David ‘Dave’ Dwight: They laughed at me when I said I wanted a hundred-story building. They said it wouldn’t hold together. But I had the courage and the vision and it’s MINE and I own it! It goes halfway to hell and right up to heaven and it’s beautiful!

Director Selwyn tries to stuff an expose of capitalism run rampant, a love triangle, and a couple of other romances into 90 minutes with mixed success.

Dave Duke (Warren William) is obsessed with the skyscraper he owns and is named after him.  He needs capital to continue to own the building and will resort to low tricks to keep it.  Duke is a great womanizer.  He has an open marriage with his wife (Hedda Hopper) who lives in Europe.  Currently he is having an affair with his executive assistant Sarah Dennis (Verree) Teasdale whom he keeps at arms length by claiming his wife won’t divorce him.  Soon he begins to mess with Sarah’s secretary and protege Lynn Harding (Maureen O’Sullivan).

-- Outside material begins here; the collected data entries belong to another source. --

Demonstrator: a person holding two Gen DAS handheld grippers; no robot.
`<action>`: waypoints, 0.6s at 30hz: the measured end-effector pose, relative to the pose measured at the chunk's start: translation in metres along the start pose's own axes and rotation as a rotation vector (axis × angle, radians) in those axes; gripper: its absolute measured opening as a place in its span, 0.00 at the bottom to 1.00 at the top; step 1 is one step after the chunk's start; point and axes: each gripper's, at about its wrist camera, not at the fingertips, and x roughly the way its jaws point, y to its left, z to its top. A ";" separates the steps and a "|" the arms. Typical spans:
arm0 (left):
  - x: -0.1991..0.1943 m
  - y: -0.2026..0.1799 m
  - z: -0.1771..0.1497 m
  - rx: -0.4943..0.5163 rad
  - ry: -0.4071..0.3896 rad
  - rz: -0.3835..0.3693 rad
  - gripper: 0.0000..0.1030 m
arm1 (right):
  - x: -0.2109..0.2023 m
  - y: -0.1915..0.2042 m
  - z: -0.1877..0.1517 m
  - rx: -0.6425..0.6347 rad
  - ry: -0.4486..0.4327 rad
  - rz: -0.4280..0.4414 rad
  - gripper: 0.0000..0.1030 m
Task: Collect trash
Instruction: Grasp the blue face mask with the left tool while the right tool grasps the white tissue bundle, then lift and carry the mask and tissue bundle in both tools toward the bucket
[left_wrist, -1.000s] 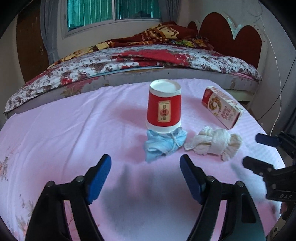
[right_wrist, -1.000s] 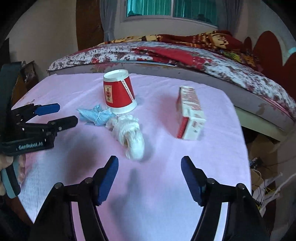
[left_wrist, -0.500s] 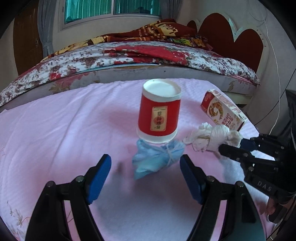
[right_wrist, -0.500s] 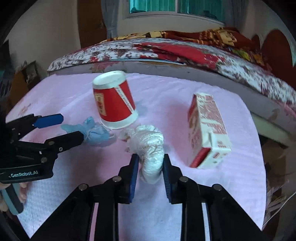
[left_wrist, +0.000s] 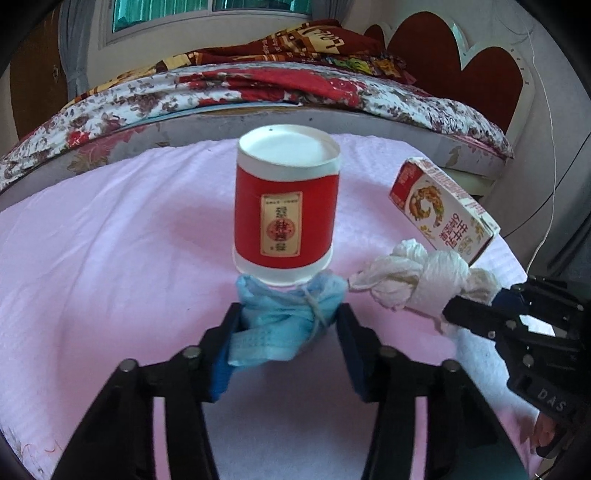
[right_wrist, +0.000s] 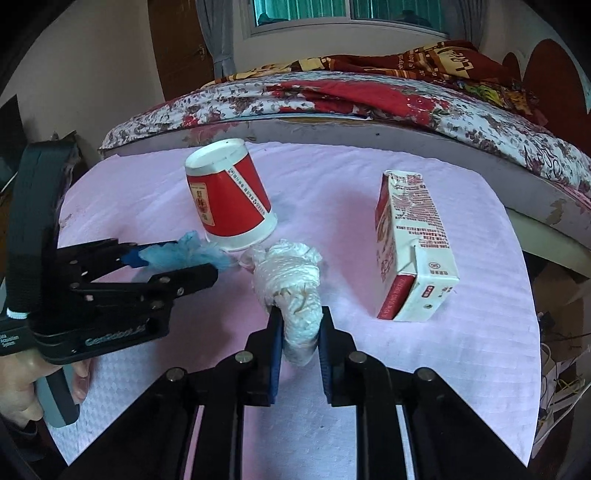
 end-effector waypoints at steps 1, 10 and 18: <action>-0.001 -0.001 0.000 0.001 -0.003 -0.007 0.35 | 0.000 0.001 0.000 -0.002 0.003 0.001 0.18; -0.028 0.003 -0.001 -0.002 -0.036 -0.015 0.29 | -0.020 0.009 -0.005 -0.008 -0.037 -0.001 0.14; -0.067 -0.011 -0.016 0.037 -0.085 -0.017 0.29 | -0.070 0.015 -0.018 0.001 -0.090 -0.028 0.14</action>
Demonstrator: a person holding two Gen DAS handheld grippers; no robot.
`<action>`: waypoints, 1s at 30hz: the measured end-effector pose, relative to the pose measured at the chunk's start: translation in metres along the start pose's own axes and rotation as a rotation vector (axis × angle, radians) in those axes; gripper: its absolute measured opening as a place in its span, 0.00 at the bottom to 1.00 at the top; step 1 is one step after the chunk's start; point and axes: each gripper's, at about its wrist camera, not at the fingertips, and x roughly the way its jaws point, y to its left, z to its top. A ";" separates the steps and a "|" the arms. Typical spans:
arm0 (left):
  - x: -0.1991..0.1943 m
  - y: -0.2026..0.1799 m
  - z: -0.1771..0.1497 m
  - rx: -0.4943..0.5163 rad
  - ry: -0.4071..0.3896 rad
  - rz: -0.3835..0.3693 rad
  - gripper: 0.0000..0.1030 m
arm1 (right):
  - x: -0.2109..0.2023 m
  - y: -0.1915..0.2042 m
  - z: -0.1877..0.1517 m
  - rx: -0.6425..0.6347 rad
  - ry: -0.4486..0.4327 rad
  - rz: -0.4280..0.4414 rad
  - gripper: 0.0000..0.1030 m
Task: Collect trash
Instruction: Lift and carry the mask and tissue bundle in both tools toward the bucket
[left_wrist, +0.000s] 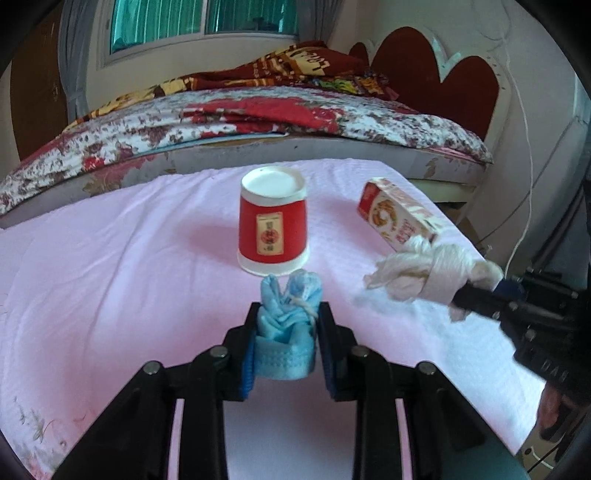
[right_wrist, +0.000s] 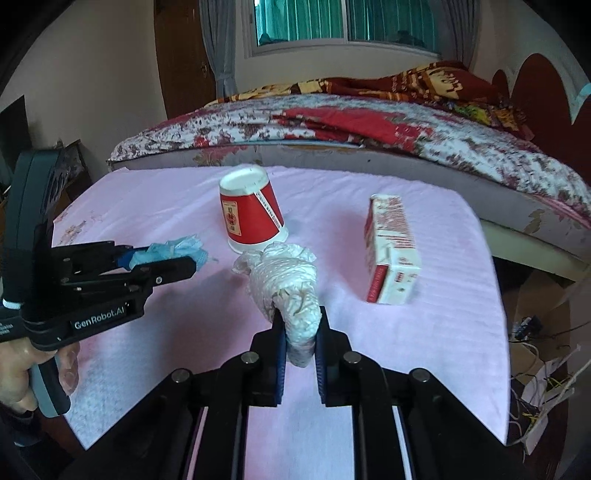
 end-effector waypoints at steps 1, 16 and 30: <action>-0.004 -0.001 0.000 0.003 -0.006 -0.002 0.29 | -0.008 -0.001 -0.002 0.005 -0.005 -0.002 0.14; -0.065 -0.063 -0.029 0.086 -0.077 -0.036 0.29 | -0.138 -0.020 -0.061 0.060 -0.085 -0.091 0.14; -0.114 -0.144 -0.051 0.168 -0.129 -0.113 0.29 | -0.236 -0.058 -0.129 0.145 -0.162 -0.168 0.14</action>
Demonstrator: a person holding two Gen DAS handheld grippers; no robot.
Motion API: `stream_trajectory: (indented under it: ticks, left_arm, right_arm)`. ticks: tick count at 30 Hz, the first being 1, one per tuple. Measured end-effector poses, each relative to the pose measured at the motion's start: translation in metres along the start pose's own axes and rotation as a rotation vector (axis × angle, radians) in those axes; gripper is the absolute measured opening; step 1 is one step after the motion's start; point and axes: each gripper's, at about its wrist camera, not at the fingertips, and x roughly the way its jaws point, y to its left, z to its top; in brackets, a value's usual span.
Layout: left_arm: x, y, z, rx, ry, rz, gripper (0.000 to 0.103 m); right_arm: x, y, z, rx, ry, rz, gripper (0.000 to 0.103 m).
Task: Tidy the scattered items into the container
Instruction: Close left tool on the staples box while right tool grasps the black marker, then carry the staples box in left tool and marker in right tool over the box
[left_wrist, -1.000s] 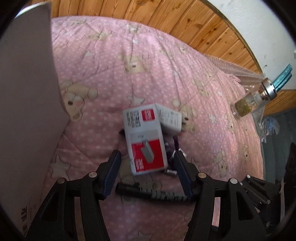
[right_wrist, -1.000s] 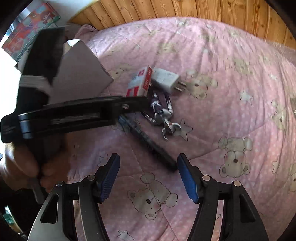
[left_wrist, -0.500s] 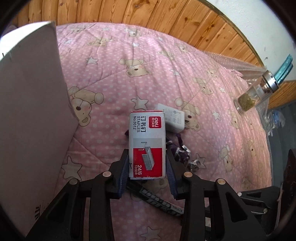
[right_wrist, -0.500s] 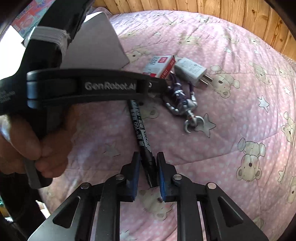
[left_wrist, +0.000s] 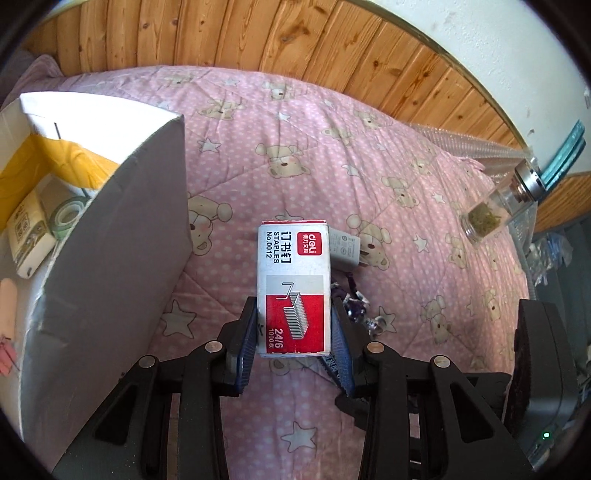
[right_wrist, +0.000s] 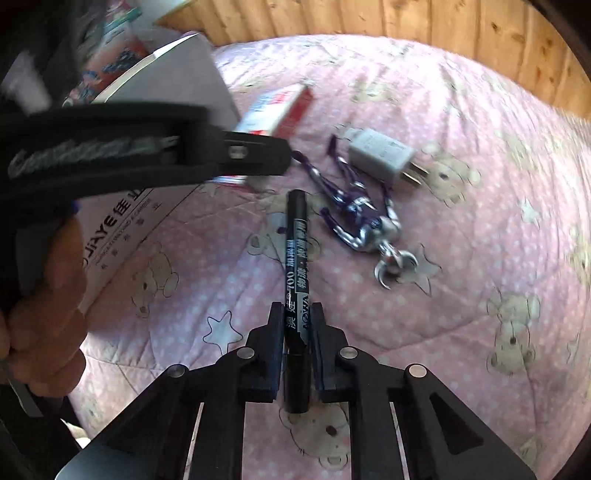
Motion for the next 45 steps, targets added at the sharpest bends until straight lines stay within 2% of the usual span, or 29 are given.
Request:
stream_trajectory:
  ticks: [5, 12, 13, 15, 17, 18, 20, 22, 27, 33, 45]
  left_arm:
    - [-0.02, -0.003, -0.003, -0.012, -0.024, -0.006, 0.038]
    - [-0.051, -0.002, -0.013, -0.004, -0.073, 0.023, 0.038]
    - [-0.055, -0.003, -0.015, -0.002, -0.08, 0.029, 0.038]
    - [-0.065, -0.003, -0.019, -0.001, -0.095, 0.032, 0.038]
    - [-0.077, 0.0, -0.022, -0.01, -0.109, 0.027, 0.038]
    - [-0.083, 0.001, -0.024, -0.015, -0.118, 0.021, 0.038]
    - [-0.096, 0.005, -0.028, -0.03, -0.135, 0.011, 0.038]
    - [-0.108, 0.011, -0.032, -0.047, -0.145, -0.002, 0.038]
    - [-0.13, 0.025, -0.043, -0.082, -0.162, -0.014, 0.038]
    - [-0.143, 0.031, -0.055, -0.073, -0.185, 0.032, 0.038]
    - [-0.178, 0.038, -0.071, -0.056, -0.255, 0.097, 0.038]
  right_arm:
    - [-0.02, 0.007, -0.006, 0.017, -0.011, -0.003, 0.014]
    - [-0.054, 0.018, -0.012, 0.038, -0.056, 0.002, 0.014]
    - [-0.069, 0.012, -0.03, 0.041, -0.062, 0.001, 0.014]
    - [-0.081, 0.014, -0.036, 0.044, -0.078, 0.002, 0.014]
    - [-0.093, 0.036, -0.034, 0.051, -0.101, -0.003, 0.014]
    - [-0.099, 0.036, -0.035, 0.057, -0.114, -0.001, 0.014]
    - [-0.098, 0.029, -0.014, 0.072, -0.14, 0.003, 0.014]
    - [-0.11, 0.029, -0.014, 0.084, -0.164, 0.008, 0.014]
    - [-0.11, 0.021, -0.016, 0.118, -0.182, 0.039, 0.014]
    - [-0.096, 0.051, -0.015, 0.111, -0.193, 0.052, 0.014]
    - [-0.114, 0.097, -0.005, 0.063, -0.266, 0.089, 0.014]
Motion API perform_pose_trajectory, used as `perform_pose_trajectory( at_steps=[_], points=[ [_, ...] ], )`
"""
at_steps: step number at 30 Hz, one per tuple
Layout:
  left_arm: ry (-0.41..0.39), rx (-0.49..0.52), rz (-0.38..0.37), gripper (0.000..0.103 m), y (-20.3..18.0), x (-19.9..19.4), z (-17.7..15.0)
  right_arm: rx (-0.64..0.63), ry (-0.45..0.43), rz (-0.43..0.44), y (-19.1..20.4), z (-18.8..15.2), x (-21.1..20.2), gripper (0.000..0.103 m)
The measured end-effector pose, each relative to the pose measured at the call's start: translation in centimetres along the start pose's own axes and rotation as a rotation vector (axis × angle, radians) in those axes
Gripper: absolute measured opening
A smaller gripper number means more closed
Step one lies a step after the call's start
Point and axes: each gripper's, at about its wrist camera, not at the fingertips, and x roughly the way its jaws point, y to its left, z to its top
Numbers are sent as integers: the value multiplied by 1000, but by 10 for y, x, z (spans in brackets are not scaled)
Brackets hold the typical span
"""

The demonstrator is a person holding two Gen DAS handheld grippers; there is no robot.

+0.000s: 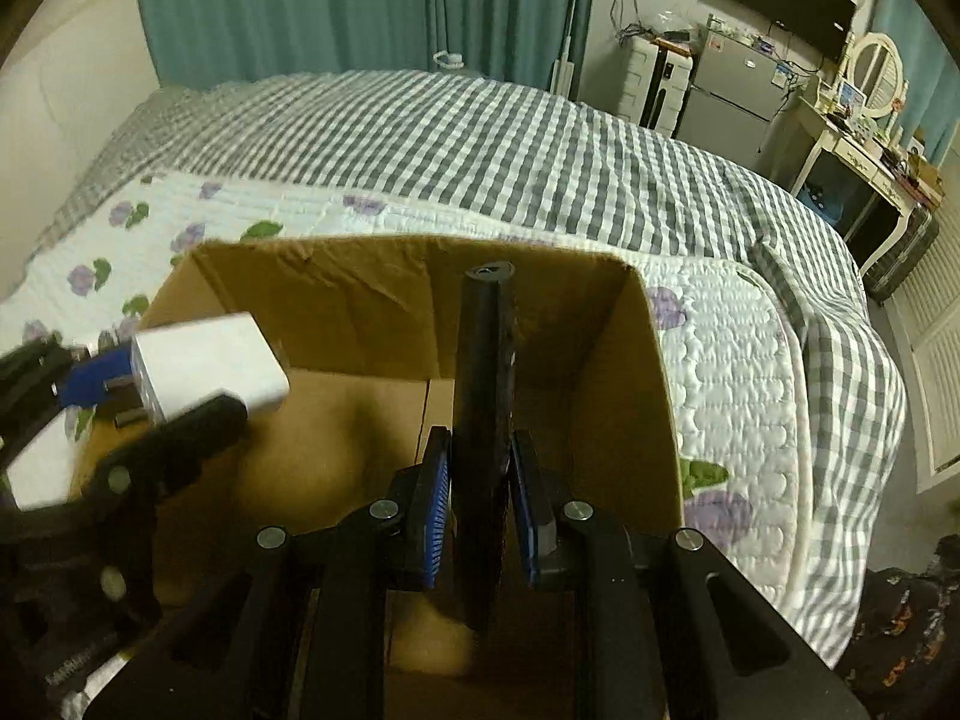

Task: Organize rigid objects
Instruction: 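Carry the remote and charger into the cardboard box and open both grippers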

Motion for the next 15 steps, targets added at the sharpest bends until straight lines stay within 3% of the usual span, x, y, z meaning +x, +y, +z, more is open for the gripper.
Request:
perform_pose_trajectory(
  at_steps=[2,3,4,7,10,15],
  points=[
    [-3,-7,-17,45,1,-2,1,11,-26,8,-2,2,-5,32],
    [-13,-10,-12,45,2,-6,1,14,-45,-6,-2,3,-10,52],
    [-21,-8,-6,50,2,-9,2,18,-57,-21,-1,3,-14,63],
    [-51,3,20,58,6,-30,6,29,-94,-68,-4,4,-35,67],
    [-86,-3,60,60,17,-58,11,55,-143,-119,-4,4,-63,86],
    [-161,-25,104,66,52,-114,20,59,-227,-154,15,4,-113,91]
  ],
)
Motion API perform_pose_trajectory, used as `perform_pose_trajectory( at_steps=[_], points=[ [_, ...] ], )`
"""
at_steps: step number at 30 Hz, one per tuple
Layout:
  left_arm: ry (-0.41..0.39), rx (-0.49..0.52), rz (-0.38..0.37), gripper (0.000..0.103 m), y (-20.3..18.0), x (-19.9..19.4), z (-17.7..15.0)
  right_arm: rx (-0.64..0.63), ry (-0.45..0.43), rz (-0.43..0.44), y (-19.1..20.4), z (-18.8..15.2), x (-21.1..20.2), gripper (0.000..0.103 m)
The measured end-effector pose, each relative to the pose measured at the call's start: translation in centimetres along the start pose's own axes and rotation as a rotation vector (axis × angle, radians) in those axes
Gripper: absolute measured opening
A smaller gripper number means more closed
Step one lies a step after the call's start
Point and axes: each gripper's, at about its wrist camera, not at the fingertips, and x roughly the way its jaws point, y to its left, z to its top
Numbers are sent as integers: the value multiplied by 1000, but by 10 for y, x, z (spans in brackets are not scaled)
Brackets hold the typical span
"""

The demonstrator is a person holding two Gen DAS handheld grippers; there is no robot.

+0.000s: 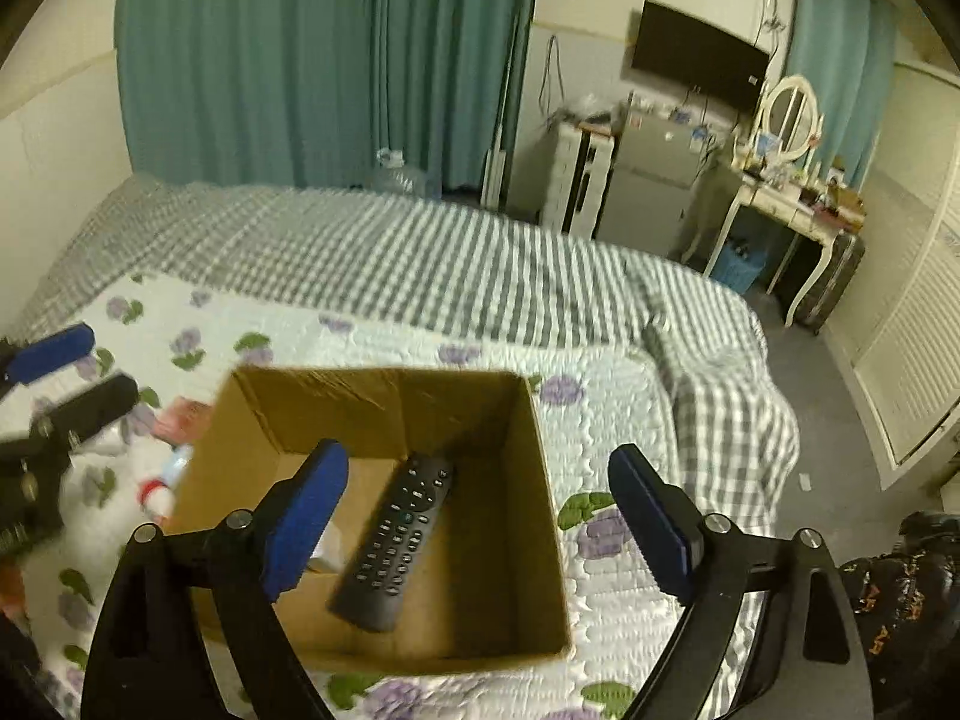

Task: Organize rigid objects
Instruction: 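Carry the remote and charger into the cardboard box and open both grippers, then grasp the white bottle with the left gripper while the right grasps the red-capped bottle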

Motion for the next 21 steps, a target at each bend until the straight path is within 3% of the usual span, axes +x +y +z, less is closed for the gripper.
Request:
perform_pose_trajectory(
  at_steps=[4,11,16,21],
  points=[
    [-35,-6,48,69,33,-32,2,-12,-61,12,24,4,-38,94],
    [-26,14,150,70,87,-53,-20,-60,-113,124,105,0,-69,94],
    [31,7,191,71,119,-36,-49,-111,-95,204,168,-17,-53,94],
    [89,55,238,71,139,-6,-82,-172,-24,290,218,-41,-15,94]
  ],
)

Meanwhile, Lynn is being pursued by bank teller Tom (Norman Foster).  She gives him the cold shoulder initially but soon begins to date him.  They fall in love but she tells him she can’t marry a man without money.  Then Dave pounces.  There are a couple of other unresolved romances – one between Jake Sorenson (Jean Hersholt) and prostitute Jenny (Anita Page) and one between Slim (Wallace Ford) and the perpetually hard up Myra (Helen Coburn).  I’ll stop here.  The film gets more and more lurid until its stunning climax.

This movie simply has too much plot.  It could have cut a couple of unnecessary romances that only confuse the point.  Then maybe we would have the time to explore  Maureen O’Sullivan’s sudden and disconcerting change from good girl to bad girl and back again.  Warren William’s character is so despicable that you can only applaud his fate.  We do get a nice art deco office building and some pretty good acting.